## Problem to work on
This exercise calls for duplicating every entry below exactly, without the images.

## Data supplied

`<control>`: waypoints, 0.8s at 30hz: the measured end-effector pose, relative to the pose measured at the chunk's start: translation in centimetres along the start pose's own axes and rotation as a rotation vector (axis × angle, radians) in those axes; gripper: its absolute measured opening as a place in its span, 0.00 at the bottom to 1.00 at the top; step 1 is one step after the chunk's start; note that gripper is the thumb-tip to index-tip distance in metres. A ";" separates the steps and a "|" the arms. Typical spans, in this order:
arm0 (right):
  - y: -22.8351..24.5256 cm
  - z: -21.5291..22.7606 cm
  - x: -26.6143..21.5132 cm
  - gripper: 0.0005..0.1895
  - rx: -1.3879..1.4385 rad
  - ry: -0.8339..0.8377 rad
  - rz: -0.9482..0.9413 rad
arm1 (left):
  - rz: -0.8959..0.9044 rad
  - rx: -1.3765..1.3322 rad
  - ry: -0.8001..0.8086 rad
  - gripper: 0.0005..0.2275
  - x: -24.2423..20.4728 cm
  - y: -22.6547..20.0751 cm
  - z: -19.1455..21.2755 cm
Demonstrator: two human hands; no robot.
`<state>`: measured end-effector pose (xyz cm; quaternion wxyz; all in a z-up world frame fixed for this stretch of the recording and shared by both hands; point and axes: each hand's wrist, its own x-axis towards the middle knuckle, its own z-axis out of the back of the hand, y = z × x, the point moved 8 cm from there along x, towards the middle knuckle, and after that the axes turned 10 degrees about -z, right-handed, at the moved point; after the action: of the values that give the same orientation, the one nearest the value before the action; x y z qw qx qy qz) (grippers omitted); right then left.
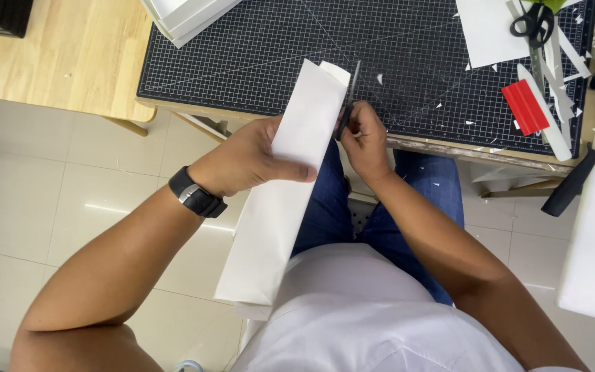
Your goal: Smoothing the edges of a white foam box using a scraper and trimming excess material with scissors
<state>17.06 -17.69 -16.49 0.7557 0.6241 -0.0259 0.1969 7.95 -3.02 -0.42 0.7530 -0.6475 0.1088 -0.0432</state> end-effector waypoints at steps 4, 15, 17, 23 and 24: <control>0.0 3.0 0.1 0.14 0.042 -0.071 -0.148 | -0.051 0.064 -0.064 0.17 0.4 0.0 0.3; -12.7 22.5 1.8 0.18 -0.694 -0.207 -0.462 | 0.330 0.198 -0.245 0.18 -2.5 -3.9 5.2; -14.0 23.9 2.1 0.16 -0.807 -0.156 -0.466 | 0.475 0.196 -0.416 0.15 -3.7 -4.0 7.1; -14.8 25.9 5.9 0.15 -0.901 -0.189 -0.458 | 0.369 0.453 -0.271 0.19 1.7 -4.1 5.1; -15.2 26.3 6.5 0.15 -0.960 -0.215 -0.494 | 0.337 0.530 -0.245 0.20 2.5 -4.2 4.8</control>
<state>33.52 -43.26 -23.00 0.9724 0.2133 -0.0426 -0.0849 11.71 0.46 4.07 0.8992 -0.4025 0.1083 0.1332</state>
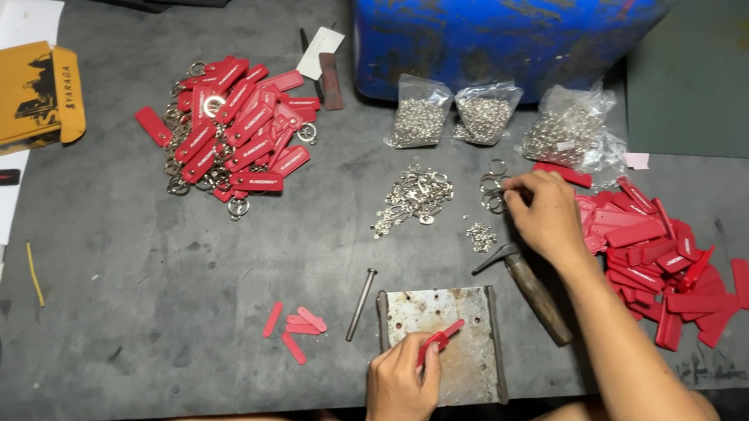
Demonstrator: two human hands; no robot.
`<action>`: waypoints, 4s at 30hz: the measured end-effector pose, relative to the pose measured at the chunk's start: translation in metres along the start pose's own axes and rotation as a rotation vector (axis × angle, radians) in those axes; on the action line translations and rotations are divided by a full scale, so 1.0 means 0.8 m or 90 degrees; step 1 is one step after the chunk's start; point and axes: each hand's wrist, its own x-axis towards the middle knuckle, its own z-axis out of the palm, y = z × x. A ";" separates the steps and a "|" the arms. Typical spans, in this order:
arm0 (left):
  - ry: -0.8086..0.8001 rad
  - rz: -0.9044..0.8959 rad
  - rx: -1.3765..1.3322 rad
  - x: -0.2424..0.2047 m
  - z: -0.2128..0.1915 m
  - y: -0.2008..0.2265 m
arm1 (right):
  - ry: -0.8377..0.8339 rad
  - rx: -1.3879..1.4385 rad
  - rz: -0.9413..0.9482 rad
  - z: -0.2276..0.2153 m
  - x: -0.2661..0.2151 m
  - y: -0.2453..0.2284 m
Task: Assembling metal hardware onto red leather strips using a hammer and jig.
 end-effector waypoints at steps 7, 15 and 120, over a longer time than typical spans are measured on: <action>-0.007 -0.012 -0.007 -0.008 0.007 -0.008 | -0.075 -0.049 0.008 -0.005 -0.014 0.000; 0.068 -0.010 0.052 -0.039 0.064 -0.093 | -0.038 -0.127 -0.154 0.016 -0.019 0.013; -0.105 -0.303 -0.204 -0.041 -0.022 0.049 | -0.115 0.760 0.338 -0.003 -0.264 -0.107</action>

## Response area
`<control>`: waypoints, 0.8s at 30hz: the measured end-effector pose, relative to the pose measured at the chunk's start: translation in centimetres along the start pose's own axes and rotation as a rotation vector (axis × angle, radians) in those axes; gripper: its absolute measured opening as a place in its span, 0.00 at the bottom to 1.00 at the top; step 1 is one step after the chunk's start; note that gripper is the thumb-tip to index-tip distance in metres. A ";" separates the steps and a "|" the arms. Typical spans, in this order:
arm0 (right):
  - y: -22.8351..24.5256 cm
  - z: -21.5291..22.7606 cm
  - x: -26.6143..21.5132 cm
  - gripper: 0.0005..0.1895
  - rx: -1.3879..1.4385 rad
  - ry: -0.8339..0.8377 rad
  - rz: -0.9482..0.9413 rad
arm1 (left):
  - rz: -0.8959..0.9044 rad
  - rx: -1.3765..1.3322 rad
  - ry: -0.8001..0.8086 rad
  - gripper: 0.0005..0.2275
  - x: -24.2423..20.4728 cm
  - y: -22.6547..20.0751 cm
  - z: -19.1455..21.2755 cm
Demonstrator: two human hands; no robot.
`<state>`: measured end-effector pose (xyz cm; quaternion wxyz; all in a z-up world frame fixed for this stretch of the recording and shared by both hands; point and axes: each hand's wrist, its own x-axis towards the middle knuckle, its own z-axis out of the back of the hand, y = z × x, the point moved 8 cm from there along x, towards the middle knuckle, and after that the axes turned 10 degrees about -z, right-handed, at the moved point; after the action: of the values that give the same orientation, the one nearest the value before the action; x y z qw qx qy qz) (grippers omitted); right then left.
Your goal: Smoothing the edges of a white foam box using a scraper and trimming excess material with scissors
<state>17.06 -17.69 -16.49 0.7557 0.6241 -0.0259 0.1969 7.95 -3.02 -0.42 0.7530 -0.6475 0.1088 -0.0432</state> end-effector waypoints at steps 4, 15, 17, 23 and 24: <control>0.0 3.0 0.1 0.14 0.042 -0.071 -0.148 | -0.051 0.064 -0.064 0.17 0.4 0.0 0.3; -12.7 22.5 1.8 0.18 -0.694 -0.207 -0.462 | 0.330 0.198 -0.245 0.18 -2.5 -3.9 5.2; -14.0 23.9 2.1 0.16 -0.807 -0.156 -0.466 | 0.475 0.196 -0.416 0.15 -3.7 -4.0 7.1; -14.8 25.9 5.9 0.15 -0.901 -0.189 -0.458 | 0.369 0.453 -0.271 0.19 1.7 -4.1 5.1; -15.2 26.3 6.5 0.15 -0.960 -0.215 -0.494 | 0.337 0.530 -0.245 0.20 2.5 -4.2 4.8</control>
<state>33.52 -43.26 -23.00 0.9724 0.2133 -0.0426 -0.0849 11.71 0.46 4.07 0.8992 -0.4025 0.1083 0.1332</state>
Demonstrator: two human hands; no robot.
`<action>`: waypoints, 4s at 30hz: the measured end-effector pose, relative to the pose measured at the chunk's start: translation in metres along the start pose's own axes and rotation as a rotation vector (axis × angle, radians) in those axes; on the action line translations and rotations are divided by a full scale, so 1.0 means 0.8 m or 90 degrees; step 1 is one step after the chunk's start; point and axes: each hand's wrist, its own x-axis towards the middle knuckle, its own z-axis out of the palm, y = z × x. A ";" separates the steps and a "|" the arms. Typical spans, in this order:
arm0 (left):
  - ry: -0.8086..0.8001 rad
  - rz: -0.9044..0.8959 rad
  - rx: -1.3765..1.3322 rad
  - x: -0.2424..0.2047 m
  - z: -0.2128..0.1915 m
  - y: -0.2008..0.2265 m
arm1 (right):
  - ry: -0.8377..0.8339 rad
  - rx: -1.3879..1.4385 rad
  - rz: -0.9413..0.9482 rad
  - z: -0.2276..0.2153 m
  - x: -0.2661..0.2151 m
  - y: -0.2453..0.2284 m
Task: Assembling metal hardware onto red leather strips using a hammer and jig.
 end-effector waypoints at steps 7, 15 and 120, over a longer time than typical spans are measured on: <action>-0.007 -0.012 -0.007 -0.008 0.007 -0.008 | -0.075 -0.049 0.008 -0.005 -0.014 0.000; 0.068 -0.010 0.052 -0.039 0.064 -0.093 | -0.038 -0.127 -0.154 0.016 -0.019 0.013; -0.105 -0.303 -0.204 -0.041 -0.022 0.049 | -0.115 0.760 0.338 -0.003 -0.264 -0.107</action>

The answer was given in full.